### Work task
When you reach the line containing "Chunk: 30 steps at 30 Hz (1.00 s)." in the entries below, start writing out each line exactly, and stop after the line containing "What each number".

********************

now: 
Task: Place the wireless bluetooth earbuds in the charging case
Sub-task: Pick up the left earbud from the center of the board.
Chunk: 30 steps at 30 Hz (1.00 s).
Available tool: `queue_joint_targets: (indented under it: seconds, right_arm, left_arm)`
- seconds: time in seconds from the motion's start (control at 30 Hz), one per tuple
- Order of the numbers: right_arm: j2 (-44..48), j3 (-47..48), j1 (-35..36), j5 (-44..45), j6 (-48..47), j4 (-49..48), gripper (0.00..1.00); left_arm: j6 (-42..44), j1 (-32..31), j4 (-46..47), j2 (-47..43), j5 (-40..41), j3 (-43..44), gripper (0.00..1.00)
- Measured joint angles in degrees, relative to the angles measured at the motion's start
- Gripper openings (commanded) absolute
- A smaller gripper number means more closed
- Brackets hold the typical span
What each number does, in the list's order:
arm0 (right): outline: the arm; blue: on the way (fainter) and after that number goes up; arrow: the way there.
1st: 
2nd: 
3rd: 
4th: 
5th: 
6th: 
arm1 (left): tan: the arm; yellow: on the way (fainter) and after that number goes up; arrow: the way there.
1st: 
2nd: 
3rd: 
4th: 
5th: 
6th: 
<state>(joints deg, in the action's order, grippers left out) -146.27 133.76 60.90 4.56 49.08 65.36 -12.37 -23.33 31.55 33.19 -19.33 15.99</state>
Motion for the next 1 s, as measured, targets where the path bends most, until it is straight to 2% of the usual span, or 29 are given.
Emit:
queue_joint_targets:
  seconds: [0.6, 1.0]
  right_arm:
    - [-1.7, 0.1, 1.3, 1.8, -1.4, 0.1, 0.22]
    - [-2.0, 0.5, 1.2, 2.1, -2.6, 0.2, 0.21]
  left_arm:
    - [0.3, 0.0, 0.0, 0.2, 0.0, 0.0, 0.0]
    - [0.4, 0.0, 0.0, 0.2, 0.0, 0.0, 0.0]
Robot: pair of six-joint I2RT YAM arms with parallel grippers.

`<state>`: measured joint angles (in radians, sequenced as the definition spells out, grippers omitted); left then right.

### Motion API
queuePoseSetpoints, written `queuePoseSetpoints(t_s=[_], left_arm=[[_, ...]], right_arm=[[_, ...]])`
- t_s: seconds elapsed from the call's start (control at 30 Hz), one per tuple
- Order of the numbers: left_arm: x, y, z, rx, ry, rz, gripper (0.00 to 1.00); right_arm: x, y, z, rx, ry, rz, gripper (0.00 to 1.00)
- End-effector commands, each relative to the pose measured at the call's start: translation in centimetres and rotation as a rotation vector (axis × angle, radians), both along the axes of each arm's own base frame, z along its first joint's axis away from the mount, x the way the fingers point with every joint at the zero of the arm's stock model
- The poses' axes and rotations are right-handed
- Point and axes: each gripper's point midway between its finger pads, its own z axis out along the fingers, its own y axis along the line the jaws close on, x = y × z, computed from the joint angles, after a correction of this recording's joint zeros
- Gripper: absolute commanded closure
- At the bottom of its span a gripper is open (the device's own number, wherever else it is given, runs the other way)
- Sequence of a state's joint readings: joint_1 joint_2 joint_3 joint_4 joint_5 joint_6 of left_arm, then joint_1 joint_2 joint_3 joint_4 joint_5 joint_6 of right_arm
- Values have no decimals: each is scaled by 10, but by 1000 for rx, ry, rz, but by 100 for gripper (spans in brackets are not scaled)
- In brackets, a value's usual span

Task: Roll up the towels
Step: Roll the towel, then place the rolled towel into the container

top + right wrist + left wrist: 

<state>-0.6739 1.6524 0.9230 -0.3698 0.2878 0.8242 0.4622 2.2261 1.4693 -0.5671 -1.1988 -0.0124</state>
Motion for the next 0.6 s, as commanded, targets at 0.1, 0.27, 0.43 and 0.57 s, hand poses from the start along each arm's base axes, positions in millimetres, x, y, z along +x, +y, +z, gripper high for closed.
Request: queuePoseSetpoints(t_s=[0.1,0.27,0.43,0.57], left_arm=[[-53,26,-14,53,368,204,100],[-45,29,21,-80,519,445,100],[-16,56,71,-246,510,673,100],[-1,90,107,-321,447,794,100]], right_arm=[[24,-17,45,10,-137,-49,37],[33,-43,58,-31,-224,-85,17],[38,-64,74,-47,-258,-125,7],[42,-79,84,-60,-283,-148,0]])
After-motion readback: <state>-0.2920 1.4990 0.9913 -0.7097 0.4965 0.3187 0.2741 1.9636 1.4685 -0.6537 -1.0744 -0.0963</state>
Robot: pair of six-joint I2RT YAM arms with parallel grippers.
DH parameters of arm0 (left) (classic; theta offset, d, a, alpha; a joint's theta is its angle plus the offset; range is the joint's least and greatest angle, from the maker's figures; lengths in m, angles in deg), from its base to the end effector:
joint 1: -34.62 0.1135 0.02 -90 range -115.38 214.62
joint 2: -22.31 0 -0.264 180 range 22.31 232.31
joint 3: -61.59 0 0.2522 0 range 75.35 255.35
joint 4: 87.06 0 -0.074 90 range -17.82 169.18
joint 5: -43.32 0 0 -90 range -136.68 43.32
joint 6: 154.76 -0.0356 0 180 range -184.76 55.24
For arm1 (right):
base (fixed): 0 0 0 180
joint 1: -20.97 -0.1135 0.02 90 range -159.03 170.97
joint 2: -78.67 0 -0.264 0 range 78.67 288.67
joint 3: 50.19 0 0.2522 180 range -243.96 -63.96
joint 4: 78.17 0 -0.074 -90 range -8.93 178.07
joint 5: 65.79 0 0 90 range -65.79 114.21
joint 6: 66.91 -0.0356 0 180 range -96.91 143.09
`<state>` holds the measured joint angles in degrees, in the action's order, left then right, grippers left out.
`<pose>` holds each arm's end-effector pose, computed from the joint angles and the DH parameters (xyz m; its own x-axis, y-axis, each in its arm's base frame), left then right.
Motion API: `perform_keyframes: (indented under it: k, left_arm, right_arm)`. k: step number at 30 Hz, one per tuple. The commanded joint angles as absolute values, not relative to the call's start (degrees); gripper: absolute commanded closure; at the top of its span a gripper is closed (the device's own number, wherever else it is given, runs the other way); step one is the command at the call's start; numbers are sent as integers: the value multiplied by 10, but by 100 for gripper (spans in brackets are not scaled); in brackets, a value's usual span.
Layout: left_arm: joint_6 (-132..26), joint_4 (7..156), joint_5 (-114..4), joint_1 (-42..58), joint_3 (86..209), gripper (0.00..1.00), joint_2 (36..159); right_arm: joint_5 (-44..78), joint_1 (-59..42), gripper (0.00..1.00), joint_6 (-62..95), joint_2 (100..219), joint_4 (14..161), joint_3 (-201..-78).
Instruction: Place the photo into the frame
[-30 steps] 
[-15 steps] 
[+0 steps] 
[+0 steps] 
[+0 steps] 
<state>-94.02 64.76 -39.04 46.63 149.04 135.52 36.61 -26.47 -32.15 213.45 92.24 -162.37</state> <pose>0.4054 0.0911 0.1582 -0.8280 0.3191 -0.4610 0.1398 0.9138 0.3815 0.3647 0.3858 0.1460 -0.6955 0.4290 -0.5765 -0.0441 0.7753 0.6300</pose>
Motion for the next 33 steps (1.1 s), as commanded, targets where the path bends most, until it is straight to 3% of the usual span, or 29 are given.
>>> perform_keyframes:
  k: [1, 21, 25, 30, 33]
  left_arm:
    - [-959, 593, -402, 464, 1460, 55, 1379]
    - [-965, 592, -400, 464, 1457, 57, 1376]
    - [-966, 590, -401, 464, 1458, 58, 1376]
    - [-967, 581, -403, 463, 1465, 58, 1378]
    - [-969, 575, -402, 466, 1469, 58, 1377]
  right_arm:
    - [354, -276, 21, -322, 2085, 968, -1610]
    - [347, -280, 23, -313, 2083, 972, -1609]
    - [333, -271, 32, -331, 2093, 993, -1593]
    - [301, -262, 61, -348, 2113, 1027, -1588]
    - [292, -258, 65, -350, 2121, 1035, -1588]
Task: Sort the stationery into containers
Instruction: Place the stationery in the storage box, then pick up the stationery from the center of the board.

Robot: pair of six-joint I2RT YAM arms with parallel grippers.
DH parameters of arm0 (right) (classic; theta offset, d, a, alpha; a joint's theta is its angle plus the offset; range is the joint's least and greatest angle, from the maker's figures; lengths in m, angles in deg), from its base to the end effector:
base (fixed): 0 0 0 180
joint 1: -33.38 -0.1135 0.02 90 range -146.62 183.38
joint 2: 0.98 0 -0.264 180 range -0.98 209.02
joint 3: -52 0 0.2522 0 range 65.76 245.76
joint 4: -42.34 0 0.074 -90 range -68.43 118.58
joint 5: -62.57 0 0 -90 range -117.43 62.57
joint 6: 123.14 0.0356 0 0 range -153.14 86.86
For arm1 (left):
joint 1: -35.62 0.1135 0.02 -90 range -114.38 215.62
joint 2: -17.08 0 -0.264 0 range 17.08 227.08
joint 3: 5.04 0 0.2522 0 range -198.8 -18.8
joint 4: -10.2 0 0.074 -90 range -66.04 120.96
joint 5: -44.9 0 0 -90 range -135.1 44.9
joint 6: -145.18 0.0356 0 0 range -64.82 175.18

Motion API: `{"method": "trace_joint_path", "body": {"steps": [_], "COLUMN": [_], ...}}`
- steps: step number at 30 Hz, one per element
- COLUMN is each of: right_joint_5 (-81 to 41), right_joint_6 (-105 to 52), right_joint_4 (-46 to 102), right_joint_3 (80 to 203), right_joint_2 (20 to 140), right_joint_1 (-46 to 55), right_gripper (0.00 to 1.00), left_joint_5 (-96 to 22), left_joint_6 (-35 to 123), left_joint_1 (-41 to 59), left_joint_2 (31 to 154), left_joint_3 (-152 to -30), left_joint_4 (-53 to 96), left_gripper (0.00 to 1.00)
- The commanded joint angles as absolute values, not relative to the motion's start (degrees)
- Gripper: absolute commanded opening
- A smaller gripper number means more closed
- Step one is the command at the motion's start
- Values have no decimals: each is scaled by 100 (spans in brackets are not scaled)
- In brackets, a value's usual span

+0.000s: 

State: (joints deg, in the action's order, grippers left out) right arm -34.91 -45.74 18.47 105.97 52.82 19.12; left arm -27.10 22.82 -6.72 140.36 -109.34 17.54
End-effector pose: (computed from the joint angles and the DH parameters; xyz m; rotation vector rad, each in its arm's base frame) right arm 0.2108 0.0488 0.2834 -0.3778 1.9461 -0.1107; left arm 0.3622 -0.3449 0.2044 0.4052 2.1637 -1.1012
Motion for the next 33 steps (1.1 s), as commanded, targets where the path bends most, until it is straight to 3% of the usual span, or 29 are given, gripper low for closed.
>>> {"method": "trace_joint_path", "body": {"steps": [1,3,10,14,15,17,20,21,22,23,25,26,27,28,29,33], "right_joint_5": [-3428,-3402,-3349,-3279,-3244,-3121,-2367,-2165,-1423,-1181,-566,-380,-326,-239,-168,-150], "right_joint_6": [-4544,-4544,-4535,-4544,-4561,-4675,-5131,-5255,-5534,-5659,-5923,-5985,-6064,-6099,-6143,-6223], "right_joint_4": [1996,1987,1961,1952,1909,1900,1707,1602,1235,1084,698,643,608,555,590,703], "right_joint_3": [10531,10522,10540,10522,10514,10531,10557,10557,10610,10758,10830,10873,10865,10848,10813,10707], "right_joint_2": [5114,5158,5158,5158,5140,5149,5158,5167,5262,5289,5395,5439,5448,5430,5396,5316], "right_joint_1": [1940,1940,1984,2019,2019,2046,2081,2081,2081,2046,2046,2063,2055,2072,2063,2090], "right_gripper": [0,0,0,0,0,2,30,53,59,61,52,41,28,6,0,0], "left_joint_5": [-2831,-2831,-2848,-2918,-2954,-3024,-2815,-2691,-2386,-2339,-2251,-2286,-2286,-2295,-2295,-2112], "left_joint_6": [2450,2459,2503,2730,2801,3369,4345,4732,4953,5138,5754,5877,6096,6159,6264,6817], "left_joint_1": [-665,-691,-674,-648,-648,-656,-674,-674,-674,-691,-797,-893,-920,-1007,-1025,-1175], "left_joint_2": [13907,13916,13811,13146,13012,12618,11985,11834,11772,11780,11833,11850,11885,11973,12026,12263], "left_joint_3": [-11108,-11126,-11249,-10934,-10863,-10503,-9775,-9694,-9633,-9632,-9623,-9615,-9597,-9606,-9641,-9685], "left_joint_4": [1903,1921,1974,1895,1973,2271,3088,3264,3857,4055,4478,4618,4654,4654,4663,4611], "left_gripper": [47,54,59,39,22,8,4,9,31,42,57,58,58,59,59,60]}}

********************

### Task answer
Chunk: 30 steps at 30 Hz (1.00 s).
Available tool: `queue_joint_targets: (indented under it: seconds, right_arm, left_arm)`
- seconds: time in seconds from the motion's start (control at 30 Hz), one per tuple
- Order of the numbers: right_arm: j2 (-44..48), j3 (-47..48), j1 (-35..36), j5 (-44..45), j6 (-48..47), j4 (-49..48), gripper (0.00..1.00); left_arm: j6 (-42..44), j1 (-32..31), j4 (-46..47), j2 (-47..43), j5 (-40..41), j3 (-43..44), gripper (0.00..1.00)
- Measured joint angles in degrees, relative to the angles measured at the motion's start
- Gripper openings (commanded) absolute
- A smaller gripper number means more closed
- Brackets hold the typical span
What each number does, in the list's order:

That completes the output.